# |PIX Forecasting - Modeling| IP45D V2.0 - Training the V2 Artefact model for out of sample inference.

**Objective**: Train the pool of boosting models using the whole available data in order to perform out-of-sample inference.

- Train V2 model using both market and Suzano features.
- Save the models into the MLflow experiment and register the model.

## 1.0 Imports

### 1.1 Setting working directory

In [1]:
import sys
import os

if not os.getcwd().split("\\")[-1] == "ip_forecasting":
    # Get the directory of the current notebook
    notebook_dir = os.path.dirname(
        os.path.abspath("__file__")
    )  # Use __file__ for portability

    # Move up one level to the project root
    project_root = os.path.abspath(os.path.join(notebook_dir, ".."))

    # Change working directory
    os.chdir(project_root)

In [2]:
import pandas as pd
import numpy as np
import pandas_gbq
import locale

import src.utils.useful_functions as uf
from src.models.train import *
from src.models.evaluate import *

from src.visualization.data_viz import *
from scripts.run_train_and_predict import *
from src.data.data_loader import load_and_preprocess_model_dataset

%load_ext autoreload
%autoreload 2

pd.set_option('display.max_columns', None)

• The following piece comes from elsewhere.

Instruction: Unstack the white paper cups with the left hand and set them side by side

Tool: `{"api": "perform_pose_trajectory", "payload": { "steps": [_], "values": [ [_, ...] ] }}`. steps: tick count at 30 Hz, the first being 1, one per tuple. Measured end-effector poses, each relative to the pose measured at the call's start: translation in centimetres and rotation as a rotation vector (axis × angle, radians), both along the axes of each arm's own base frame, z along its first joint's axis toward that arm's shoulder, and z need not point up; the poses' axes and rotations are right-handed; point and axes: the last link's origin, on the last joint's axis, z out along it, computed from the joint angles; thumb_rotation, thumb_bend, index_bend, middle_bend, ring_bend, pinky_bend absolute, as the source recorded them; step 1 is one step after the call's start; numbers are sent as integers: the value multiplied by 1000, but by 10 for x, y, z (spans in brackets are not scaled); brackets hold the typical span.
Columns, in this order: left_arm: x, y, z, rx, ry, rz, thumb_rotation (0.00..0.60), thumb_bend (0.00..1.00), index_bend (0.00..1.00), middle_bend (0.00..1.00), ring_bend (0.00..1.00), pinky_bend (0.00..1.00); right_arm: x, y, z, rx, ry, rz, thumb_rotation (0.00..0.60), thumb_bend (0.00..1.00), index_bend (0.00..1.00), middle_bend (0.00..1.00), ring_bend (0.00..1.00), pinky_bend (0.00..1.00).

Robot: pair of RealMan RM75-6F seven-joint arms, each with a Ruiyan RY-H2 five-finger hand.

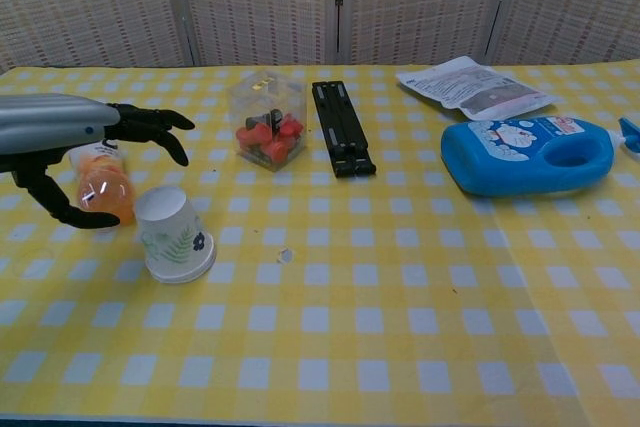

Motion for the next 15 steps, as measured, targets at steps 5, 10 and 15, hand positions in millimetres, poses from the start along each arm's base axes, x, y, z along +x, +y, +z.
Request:
{"api": "perform_pose_trajectory", "payload": {
  "steps": [5,10,15],
  "values": [
    [2,1,-7,-4,-3,0,600,357,254,44,33,0,-2,0,0,2,-5,-6,600,390,0,0,65,0],
    [1,3,-11,-2,-3,12,600,368,268,50,37,1,-3,0,0,3,-6,-7,600,390,0,0,63,0],
    [0,4,-14,-4,0,21,600,378,272,52,38,2,-5,1,0,3,-9,-12,600,390,0,0,64,0]
  ]
}}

  from .autonotebook import tqdm as notebook_tqdm


In [3]:
type(get_models()['Ridge']).__name__

'Ridge'

### 1.2 Parameters setting

In [4]:
TARGET_COL = model_config["target_col"]
PREDICTED_COL = model_config["predicted_col"]
FORECAST_HORIZON = model_config["forecast_horizon"]
N_SPLITS = model_config["n_windows"]
MODEL_NAME = model_config["model_name"]
USE_TUNED_PARMS = model_config["use_tuned_params"]
EXPERIMENT_PATH = model_config["mlflow_experiment_path_production"]

## 2.0 Data Loading

In [5]:
feature_df = load_and_preprocess_model_dataset("featurized_df")
feature_df = feature_df.set_index("date")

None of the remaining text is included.